ACTIVITY> Repeat the full listing below verbatim and keep the images out.

▬▬▬▬▬▬▬▬▬▬

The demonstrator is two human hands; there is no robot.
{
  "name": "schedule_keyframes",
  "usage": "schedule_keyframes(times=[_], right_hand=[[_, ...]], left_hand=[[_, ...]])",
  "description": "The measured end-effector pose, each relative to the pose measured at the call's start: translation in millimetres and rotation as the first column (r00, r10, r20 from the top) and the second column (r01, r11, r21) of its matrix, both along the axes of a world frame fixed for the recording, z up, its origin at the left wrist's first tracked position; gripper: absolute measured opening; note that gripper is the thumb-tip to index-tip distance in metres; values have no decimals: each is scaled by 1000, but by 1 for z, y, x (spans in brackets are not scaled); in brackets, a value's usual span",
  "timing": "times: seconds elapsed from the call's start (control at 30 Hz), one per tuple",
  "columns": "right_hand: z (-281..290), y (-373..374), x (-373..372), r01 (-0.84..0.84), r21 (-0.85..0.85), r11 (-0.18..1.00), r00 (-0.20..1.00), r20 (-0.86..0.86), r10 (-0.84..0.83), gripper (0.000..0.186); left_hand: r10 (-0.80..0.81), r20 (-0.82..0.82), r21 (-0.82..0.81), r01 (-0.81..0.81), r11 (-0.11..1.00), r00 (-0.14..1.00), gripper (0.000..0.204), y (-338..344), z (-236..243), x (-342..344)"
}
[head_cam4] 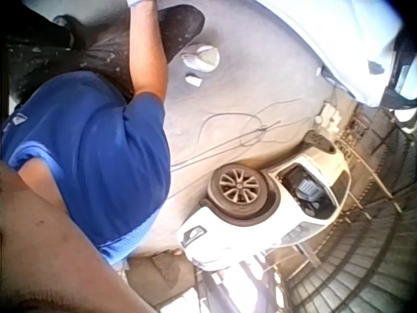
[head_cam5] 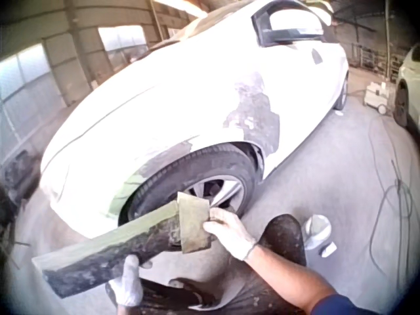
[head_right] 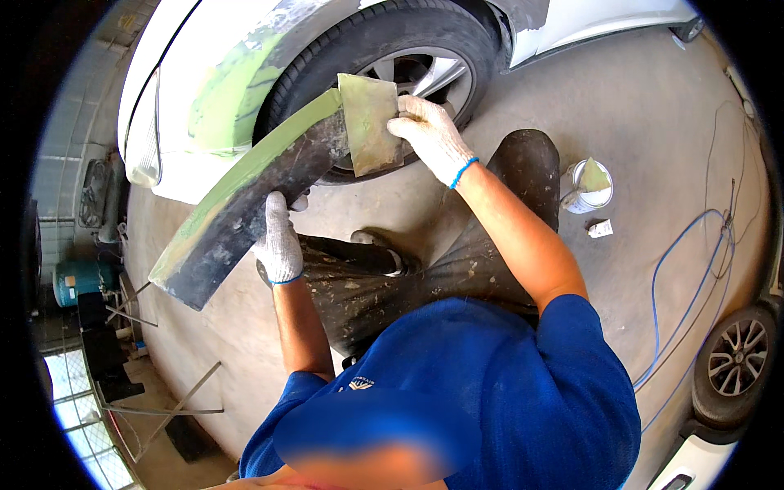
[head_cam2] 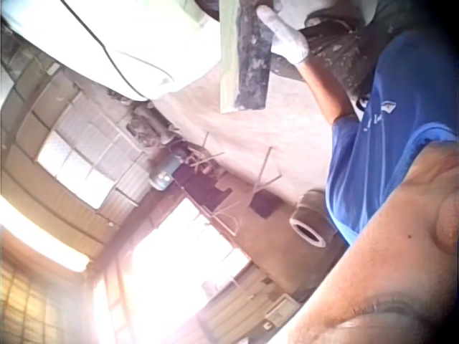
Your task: The person applies a green body filler to the front wheel arch area of a white car using a spreader and a sanding block. They smooth the filler over the surface and then sand it down to level the area.
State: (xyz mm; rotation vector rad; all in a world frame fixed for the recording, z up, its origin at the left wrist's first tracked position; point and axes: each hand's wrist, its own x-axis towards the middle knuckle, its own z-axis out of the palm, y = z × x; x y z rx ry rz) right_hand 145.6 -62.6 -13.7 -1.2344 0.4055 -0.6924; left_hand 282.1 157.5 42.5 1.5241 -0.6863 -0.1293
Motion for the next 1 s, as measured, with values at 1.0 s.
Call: schedule_keyframes(times=[1.0], right_hand=[[32,4,-2,-3,-422,907,985,-156,-69,35]], left_hand=[[-310,-120,148,326,934,943,29,-7,3,1]])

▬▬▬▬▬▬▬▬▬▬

ANSWER BOX>
The demonstrator is two human hands; there is no robot.
{
  "name": "schedule_keyframes",
  "usage": "schedule_keyframes(times=[_], right_hand=[[_, ...]], left_hand=[[_, ...]])",
  "description": "The measured end-effector pose, each relative to the pose measured at the call's start: translation in millimetres and rotation as the first column (r00, r10, r20 from the top) and the second column (r01, r11, r21) of its matrix, both along the axes of a world frame fixed for the recording, z up, its origin at the left wrist's first tracked position; gripper: absolute measured opening; note that gripper is the thumb-tip to index-tip distance in metres; values have no decimals: each is scaled by 1000, but by 1 for z, y, x (spans in brackets are not scaled); in brackets, a value's usual span",
  "timing": "times: seconds elapsed from the call's start (control at 30 Hz), one per tuple",
  "columns": "right_hand: z (-281..290), y (-373..374), x (-373..372), r01 (-0.84..0.84), r21 (-0.85..0.85), r11 (-0.18..1.00), r00 (-0.20..1.00), r20 (-0.86..0.86), r10 (-0.84..0.83), gripper (0.000..0.186); left_hand: r10 (-0.80..0.81), r20 (-0.82..0.82), r21 (-0.82..0.81), r01 (-0.81..0.81), r11 (-0.11..1.00), r00 (-0.14..1.00), gripper (0.000..0.204), y (-338..344), z (-236..243), x (-342..344)"
}
[head_cam4] 
[head_cam5] 
[head_right] 
[head_cam2] 
Your task: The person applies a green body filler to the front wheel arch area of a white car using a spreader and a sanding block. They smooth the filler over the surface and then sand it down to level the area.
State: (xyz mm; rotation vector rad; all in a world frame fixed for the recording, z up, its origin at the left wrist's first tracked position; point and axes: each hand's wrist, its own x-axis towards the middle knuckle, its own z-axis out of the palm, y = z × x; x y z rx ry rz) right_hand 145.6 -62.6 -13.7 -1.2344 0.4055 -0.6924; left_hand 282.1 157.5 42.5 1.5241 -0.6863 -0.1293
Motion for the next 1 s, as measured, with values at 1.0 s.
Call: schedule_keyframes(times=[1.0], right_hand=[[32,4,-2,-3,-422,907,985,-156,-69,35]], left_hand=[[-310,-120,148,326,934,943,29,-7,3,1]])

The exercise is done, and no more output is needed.